(The problem): Omit all pictures. Print the remaining lines exactly, from the start of the data through the line containing "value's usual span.".

□ □ □

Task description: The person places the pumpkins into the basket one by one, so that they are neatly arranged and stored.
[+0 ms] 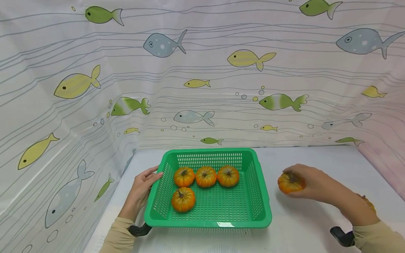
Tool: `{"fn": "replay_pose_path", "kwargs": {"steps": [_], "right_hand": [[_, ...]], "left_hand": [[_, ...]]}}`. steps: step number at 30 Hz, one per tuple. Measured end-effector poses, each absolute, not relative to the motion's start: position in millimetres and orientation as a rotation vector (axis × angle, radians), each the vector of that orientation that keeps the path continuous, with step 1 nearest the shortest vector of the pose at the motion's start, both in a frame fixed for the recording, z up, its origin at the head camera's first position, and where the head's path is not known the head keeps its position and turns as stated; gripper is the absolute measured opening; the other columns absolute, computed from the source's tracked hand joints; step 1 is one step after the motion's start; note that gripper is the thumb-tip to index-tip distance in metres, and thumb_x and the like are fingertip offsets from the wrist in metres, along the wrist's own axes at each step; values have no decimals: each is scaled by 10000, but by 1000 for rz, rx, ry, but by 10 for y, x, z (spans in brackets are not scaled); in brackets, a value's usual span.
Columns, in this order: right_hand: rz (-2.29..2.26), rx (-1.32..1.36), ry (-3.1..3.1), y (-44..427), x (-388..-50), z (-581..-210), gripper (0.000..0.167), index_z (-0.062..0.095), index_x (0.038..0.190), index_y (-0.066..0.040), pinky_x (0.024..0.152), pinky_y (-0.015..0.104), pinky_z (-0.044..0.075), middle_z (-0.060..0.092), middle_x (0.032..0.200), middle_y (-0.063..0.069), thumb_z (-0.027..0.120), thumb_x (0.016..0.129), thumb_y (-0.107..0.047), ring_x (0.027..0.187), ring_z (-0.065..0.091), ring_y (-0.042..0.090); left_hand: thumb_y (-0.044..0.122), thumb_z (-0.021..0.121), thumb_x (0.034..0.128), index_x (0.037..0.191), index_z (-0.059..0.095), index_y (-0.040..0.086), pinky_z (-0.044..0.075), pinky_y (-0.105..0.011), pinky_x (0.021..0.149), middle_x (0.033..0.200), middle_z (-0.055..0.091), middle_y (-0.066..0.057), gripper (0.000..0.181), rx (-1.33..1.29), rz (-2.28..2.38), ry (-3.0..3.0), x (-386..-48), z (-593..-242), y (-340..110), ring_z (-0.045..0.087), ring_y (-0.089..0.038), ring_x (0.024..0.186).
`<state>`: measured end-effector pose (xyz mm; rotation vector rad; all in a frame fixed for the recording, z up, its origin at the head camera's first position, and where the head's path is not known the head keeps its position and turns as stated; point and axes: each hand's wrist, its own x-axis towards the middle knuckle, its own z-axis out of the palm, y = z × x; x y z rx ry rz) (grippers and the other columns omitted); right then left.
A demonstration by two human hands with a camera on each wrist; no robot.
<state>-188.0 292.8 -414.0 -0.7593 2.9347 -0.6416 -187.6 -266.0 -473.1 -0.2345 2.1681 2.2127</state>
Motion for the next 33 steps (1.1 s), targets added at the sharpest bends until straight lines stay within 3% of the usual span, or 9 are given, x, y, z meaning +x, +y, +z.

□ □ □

(Solution for this exercise):
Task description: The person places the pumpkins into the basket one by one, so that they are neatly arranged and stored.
[+0 ms] 
Tool: `{"fn": "replay_pose_path", "kwargs": {"steps": [_], "right_hand": [[_, ...]], "left_hand": [[_, ...]]}}`. steps: step number at 30 Hz, one per tuple. Measured end-effector poses, each absolute, not relative to the motion's start: position in millimetres and orientation as a rotation vector (axis × angle, radians), each the vector of that orientation that keeps the path continuous, with step 1 nearest the shortest vector of the pose at the motion's start, both in a frame fixed for the recording, z up, its origin at the head camera's first position, and where the head's path is not known the head keeps its position and turns as stated; gripper is the absolute measured opening; the other columns absolute, computed from the source's tracked hand joints; step 1 is one step after the motion's start; note that gripper is the thumb-tip to index-tip distance in metres, and thumb_x and the like are fingertip offsets from the wrist in metres, along the wrist's own axes at each step; values have no decimals: each is scaled by 10000, but by 1000 for rz, rx, ry, but by 10 for y, x, z (spans in brackets are not scaled); in brackets, a value's usual span.

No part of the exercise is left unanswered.